Genève - Une escalade significative des noyades de migrants en Méditerranée a été observée en 2021, indique l'Observatoire Euro-Méditerranéen des Droits de l'Homme dans un nouveau rapport publié lundi. Le rapport appelle l'Union européenne (UE) à réactiver les missions officielles de recherche et de sauvetage (SAR) afin de réduire les lourdes pertes en vies humaines.

Le rapport sur les mouvements migratoires à travers la Méditerranée en 2021 indique que 1 838 migrants sont morts ou ont disparu en mer en 2021, soit un taux de 5 décès par jour.

   Ce durcissement des politiques européennes laisse présager une augmentation spectaculaire du nombre de migrants laissés à l'abandon loin des projecteurs.   

Michela Pugliese, Chercheur en migration et asile

Ce chiffre représente une augmentation d'environ 20% par rapport à 2020, où le nombre était de 1 448.

Les données du Haut-Commissariat des Nations unies pour les réfugiés (HCR) indiquent que 116 573 migrants ont atteint l'Europe par la Méditerranée en 2021, ce qui représente une augmentation de 20 % par rapport à 2020, où le nombre était de 88 143.

Le mois de septembre a enregistré le taux le plus élevé d'arrivées sur les côtes européennes, soit plus de 16 000 personnes, selon le rapport. Deux mois auparavant, juillet avait été le mois le plus tragique, avec 311 migrants morts ou disparus, soit plus de 10 victimes par jour.

Le rapport souligne le rôle négatif de plusieurs États membres et agences de l'UE, notamment Frontex, qui repoussent les migrants, et la suspension par l'UE des missions officielles de recherche et de sauvetage qui permettaient de sauver des milliers de vies chaque année.

Certains pays de l'UE, notamment l'Italie, se sont opposés aux ONG de sauvetage des migrants qui opèrent des navires et des avions privés à travers la Méditerranée en leur imposant d'importantes restrictions, notamment en les empêchant d'accoster et de débarquer et en les poursuivant pour des accusations de contrebande et de trafic d'êtres humains.

Ce durcissement des politiques européennes laisse présager une augmentation spectaculaire du nombre de migrants laissés à l'abandon loin des projecteurs, tandis que les autorités européennes s'emploient à accabler les militants et les ONG de sauvetage de migrants de pénalités et d'amendes exorbitantes pour les dissuader de fournir l'aide nécessaire.

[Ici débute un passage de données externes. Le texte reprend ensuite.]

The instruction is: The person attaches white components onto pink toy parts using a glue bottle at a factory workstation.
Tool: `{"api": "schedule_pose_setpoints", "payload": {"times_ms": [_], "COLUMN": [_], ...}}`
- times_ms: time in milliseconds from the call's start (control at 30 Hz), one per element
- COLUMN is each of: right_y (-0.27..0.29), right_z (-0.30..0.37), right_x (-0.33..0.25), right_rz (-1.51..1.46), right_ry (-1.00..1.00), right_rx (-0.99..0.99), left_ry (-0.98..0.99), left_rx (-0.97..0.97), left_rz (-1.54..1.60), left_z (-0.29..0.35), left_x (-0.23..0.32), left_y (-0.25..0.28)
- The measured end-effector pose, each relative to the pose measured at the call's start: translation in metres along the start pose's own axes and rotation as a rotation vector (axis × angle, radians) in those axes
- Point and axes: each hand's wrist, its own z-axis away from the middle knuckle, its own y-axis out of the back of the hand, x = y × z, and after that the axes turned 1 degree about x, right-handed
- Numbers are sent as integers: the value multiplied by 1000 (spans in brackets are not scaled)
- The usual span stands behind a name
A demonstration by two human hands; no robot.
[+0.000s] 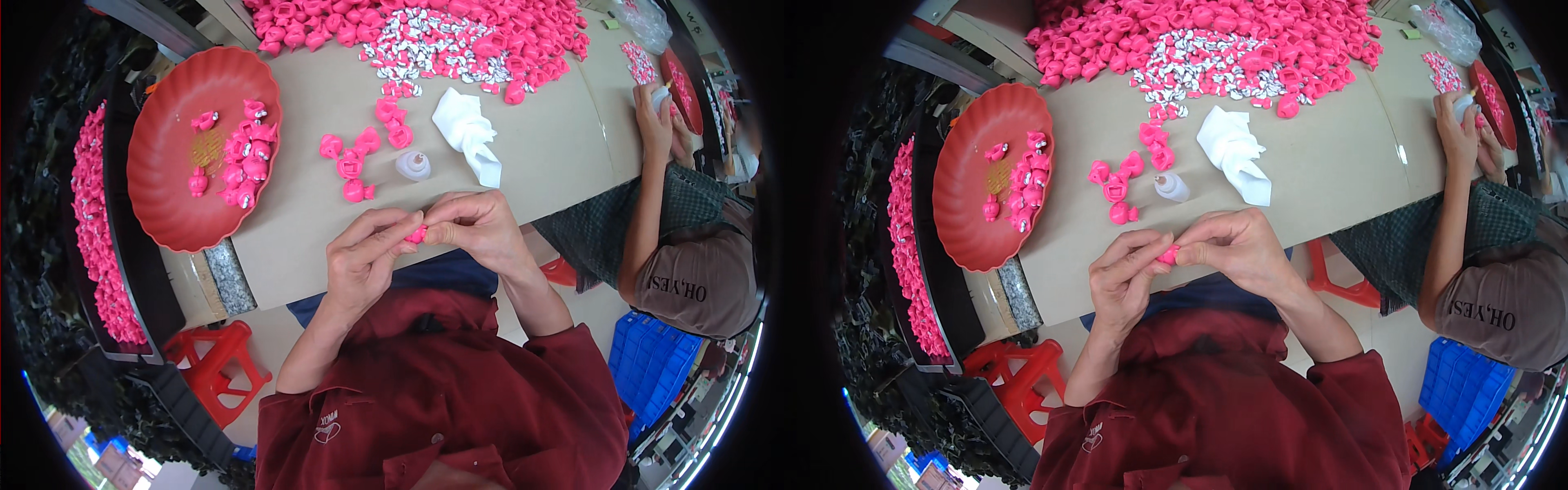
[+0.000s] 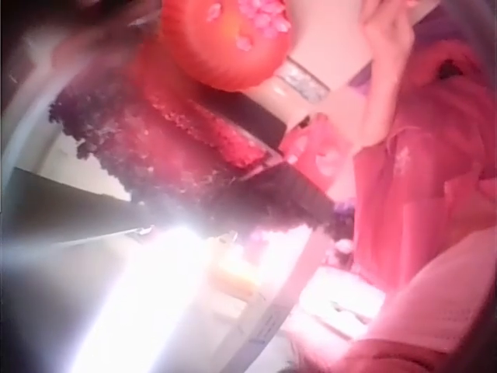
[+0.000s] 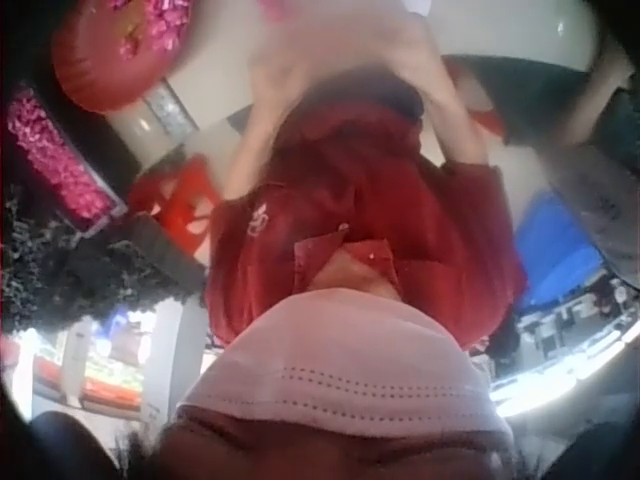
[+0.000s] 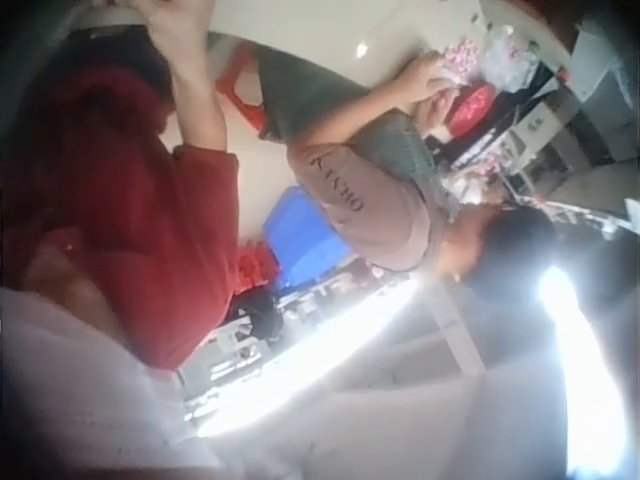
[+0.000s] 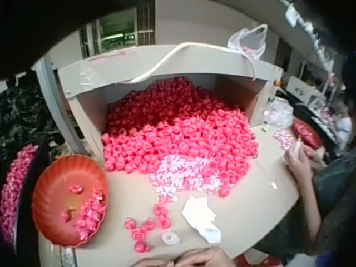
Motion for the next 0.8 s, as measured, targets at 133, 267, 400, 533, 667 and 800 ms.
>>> {"api": "schedule_pose_setpoints", "payload": {"times_ms": [133, 267, 400, 533, 667, 800], "right_y": [-2, -2, -3, -2, -2, -2], "right_z": [-1, -2, -2, -2, -1, 0], "right_x": [0, 1, -1, 0, 0, 0], "right_rz": [6, 18, 42, 44, 54, 57], "right_ry": [36, 49, 28, 10, 12, 3], "right_rx": [27, 39, 46, 45, 36, 40], "left_ry": [2, -3, 18, 19, -22, -40], "left_rx": [12, 43, 58, 49, 35, 22], "left_rz": [-22, -54, -71, -92, -51, -37], "left_z": [0, -1, 0, 0, 0, 0], "left_x": [-1, -2, -2, 0, -1, -1], "left_y": [-2, -2, -3, -2, -2, -2]}}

Le rapport souligne que, parfois, les pays européens renvoient de force les migrants vers des pays peu sûrs comme la Libye, sans respecter le droit de non-refoulement garanti par la Convention de 1951 relative au statut des réfugiés, les lois de l'UE ou les instruments relatifs aux droits de l'homme, et sans tenir compte des conditions dangereuses auxquelles les migrants peuvent être exposés pendant le processus de retour, ou dans les prisons et les centres de détention de leur pays d'origine, où les conditions sont souvent dégradantes et inhumaines.

Le rapport indique que les résultats de la coopération entre l'UE et la Libye pour repousser les migrants sont apparus clairement au cours de l'année 2021, puisque les statistiques de l'UNICEF indiquent qu'environ 31 500 migrants ont été renvoyés en Libye au 23 décembre 2021, soit plus du triple du nombre de 2020. La plupart d'entre eux ont été transférés dans des centres de détention et des prisons qui n'offrent pas les normes humanitaires minimales pour une vie décente.

Le rapport a appelé l'UE à réactiver les missions SAR européennes officielles et à effectuer des patrouilles permanentes pour assurer une réponse rapide aux bateaux de migrants qui coulent en Méditerranée.

Le rapport a également exhorté l'UE à suspendre sa coopération avec les garde-côtes libyens jusqu'à ce que ces derniers s'engagent à respecter les droits des migrants et à mettre fin à toutes les pratiques violentes pendant et après les refoulements.

Le rapport appelle les pays européens à adopter une nouvelle politique qui ne considère pas les migrants comme une menace pour la sécurité, mais comme de nouvelles énergies pouvant contribuer au développement et à la construction des sociétés.